Se è vero che il calcio è un ciclo continuo e inevitabile, che si rinnova di anno in anno, di lustro in lustro, di decennio in decennio, è anche vero che, pur potendo ammirare le giocate di tanti talenti emergenti, non possiamo che emozionarci quando un grande decide di appendere gli scarpini al chiodo. In questo senso, negli ultimi tempi, il cuore di tanti appassionati di questo sport si è spezzato più di una volta, nel salutare alcuni grandi campioni che hanno scritto diverse splendide pagine del calcio moderno: si pensi a Francesco Totti, solo alcuni mesi fa, che ha portato alle lacrime l’intero Stadio Olimpico di Roma. Ma, da poche ore, un altro mito ha deciso di lasciare: si tratta di Kakà, uno dei più grandi giocatori brasiliani dell’ultimo ventennio.
Nato come Ricardo Izecson dos Santos Leite, ben presto Kakà è riuscito a far conoscere il proprio soprannome in ogni angolo del globo. Fattosi le ossa in madrepatria, al San Paolo, dove emerge come uno dei maggiori talenti del territorio sudamericano, nell’estate del 2003 passa al Milan, su suggerimento di Leonardo, per poco più di 8 milioni di euro. Col senno di poi, un affare d’oro.

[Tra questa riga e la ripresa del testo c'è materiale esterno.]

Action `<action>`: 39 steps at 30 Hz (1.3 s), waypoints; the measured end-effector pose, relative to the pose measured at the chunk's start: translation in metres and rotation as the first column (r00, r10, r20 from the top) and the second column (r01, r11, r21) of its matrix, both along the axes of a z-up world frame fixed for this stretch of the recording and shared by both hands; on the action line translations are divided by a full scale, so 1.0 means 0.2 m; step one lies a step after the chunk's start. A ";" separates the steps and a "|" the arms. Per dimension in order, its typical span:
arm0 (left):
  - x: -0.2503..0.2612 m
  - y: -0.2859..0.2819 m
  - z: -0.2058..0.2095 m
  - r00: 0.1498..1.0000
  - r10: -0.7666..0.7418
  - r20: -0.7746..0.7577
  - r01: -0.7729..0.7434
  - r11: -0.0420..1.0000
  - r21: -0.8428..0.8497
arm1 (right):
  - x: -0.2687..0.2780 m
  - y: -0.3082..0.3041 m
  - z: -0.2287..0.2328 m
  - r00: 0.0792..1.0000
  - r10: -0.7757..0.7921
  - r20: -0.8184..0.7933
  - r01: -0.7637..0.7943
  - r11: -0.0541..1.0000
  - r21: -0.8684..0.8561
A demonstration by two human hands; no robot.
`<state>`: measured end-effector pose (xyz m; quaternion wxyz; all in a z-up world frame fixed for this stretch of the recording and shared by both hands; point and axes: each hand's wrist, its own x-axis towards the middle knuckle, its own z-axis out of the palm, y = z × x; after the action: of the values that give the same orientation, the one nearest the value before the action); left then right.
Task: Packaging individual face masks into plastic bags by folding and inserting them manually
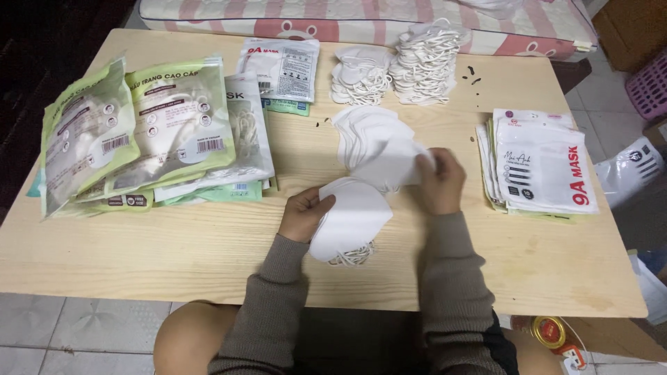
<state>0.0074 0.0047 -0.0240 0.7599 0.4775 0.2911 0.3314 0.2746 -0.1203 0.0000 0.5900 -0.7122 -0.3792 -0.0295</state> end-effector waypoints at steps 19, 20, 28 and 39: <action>-0.02 0.02 0.01 0.997 -0.076 0.016 0.077 0.995 -0.068 | -0.29 0.07 0.13 0.704 0.397 -0.590 -0.581 0.799 -0.155; -0.02 0.02 0.03 0.997 -0.071 0.021 0.073 0.994 -0.077 | -0.31 0.07 0.15 0.708 0.392 -0.588 -0.582 0.794 -0.172; -0.02 0.00 0.05 0.998 -0.054 0.011 0.055 0.996 -0.064 | -0.33 0.09 0.09 0.652 0.449 -0.611 -0.636 0.763 -0.118; -0.01 0.03 -0.03 0.998 -0.058 -0.037 0.057 0.998 -0.027 | -0.07 0.13 0.12 0.986 -0.044 0.158 0.118 0.860 -0.497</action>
<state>0.0057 0.0111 -0.0308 0.7695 0.4821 0.2959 0.2964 0.2611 -0.0936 0.0235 0.3533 -0.8531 -0.3838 -0.0044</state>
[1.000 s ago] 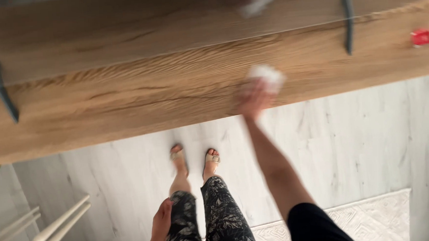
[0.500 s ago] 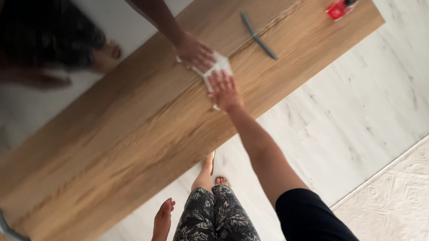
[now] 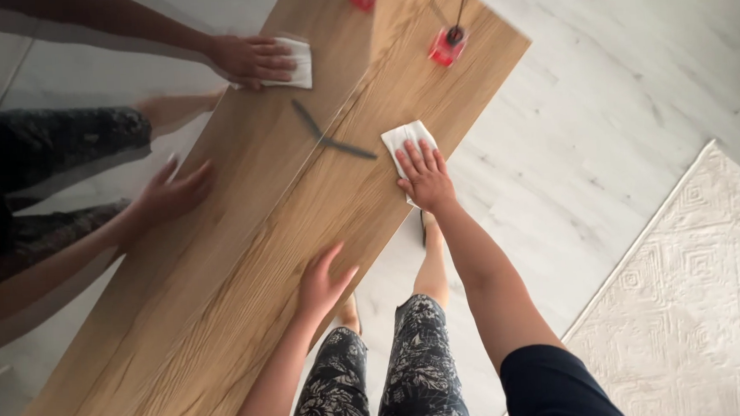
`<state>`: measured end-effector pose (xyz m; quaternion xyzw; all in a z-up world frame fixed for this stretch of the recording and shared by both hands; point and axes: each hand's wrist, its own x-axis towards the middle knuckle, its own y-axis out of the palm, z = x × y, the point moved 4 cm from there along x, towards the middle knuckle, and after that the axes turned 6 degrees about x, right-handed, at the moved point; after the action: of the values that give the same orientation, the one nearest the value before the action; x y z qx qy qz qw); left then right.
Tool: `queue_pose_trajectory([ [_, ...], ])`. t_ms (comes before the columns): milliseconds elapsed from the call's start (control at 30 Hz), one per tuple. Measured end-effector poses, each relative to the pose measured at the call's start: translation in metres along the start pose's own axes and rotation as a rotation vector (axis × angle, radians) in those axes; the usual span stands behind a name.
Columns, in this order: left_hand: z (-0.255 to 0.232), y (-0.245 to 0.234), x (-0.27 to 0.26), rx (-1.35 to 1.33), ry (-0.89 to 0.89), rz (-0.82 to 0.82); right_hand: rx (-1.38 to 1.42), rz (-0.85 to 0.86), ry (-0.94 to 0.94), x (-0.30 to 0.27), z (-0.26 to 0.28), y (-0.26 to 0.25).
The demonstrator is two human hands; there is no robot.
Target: Wiping down various furniture surfaces and objects throughout the home using a wet wipe.
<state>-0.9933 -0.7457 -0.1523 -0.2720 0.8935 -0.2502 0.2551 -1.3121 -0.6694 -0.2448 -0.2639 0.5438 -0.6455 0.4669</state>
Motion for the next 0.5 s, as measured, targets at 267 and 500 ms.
queue_pose_trajectory([
  [267,-0.189,0.114,0.312,0.113,0.279,-0.388,-0.278,0.204,-0.266,0.062,-0.098,-0.006],
  [500,-0.229,0.152,0.427,0.241,-0.019,-0.518,-0.028,0.140,-0.595,0.086,-0.128,-0.043],
])
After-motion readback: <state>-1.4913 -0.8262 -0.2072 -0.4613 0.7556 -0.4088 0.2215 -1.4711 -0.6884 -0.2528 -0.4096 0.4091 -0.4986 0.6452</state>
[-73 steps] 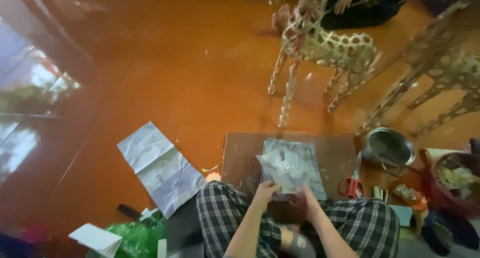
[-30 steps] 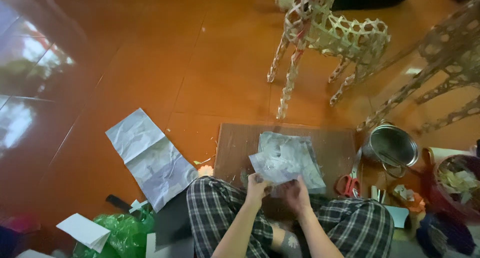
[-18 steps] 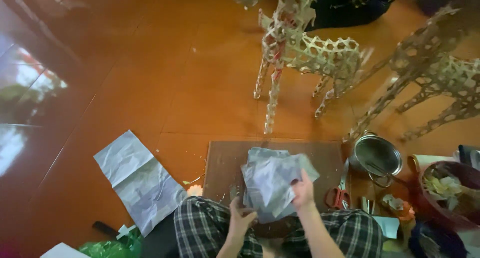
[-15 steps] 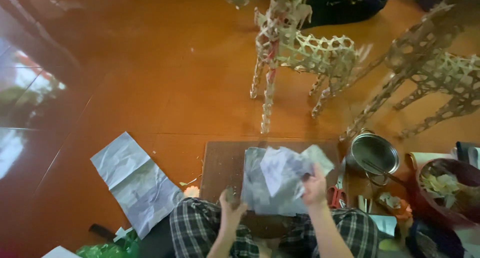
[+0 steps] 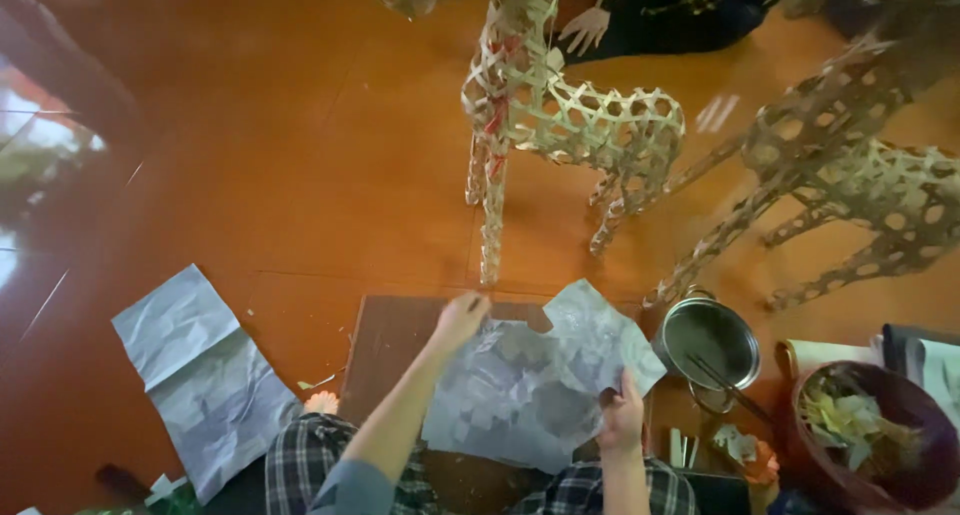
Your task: Wrapping a woven giraffe sculpture with paper by cutting and applying pieces
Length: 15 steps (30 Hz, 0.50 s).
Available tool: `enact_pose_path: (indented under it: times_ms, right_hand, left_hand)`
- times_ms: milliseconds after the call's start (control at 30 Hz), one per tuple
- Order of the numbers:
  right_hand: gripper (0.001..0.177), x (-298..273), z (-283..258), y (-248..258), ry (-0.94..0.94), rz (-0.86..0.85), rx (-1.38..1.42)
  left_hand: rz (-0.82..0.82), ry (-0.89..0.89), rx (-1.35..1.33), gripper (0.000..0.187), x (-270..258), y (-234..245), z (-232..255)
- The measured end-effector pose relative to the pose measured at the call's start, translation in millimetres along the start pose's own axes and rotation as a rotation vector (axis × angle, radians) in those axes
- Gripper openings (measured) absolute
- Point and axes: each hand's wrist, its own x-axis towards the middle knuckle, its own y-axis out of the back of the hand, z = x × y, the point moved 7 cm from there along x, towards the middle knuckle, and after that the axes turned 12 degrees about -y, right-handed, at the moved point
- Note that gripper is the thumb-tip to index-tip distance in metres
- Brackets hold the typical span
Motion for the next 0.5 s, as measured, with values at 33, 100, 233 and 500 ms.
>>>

Al Milan, infatti, Kakà viene inserito nell’ambiente ideale per consacrare un talento a dir poco immenso, tanto che, nel giro di pochi mesi, è già uno dei beniamini del San Siro. Entrato nella cerchia dei titolarissimi, si erge come uno dei giocatori più forti della Serie A, e la stagione 2006/2007 è di gran lunga la migliore di tutta la sua carriera: vince una Champions League da protagonista, e a fine anno gli viene assegnato il Pallone d’Oro.
È l’acuto migliore di un giocatore che, nel 2002, appena ventenne, ha sollevato sul campo anche una coppa del mondo, pur se da semplice riserva. Passato al Real Madrid nell’estate del 2009, al termine di una estenuante trattativa di mercato, in Spagna il suo rendimento cala notevolmente, anche a causa di un fisiologico declino atletico.
Il resto è storia più o meno nota: i poco incisivi ritorni, in prestito, al Milan e al San Paolo, poi la chiusura della carriera in MLS, nell’Orlando City. Uno dei giocatori più iconici e più vincenti dell’era moderna.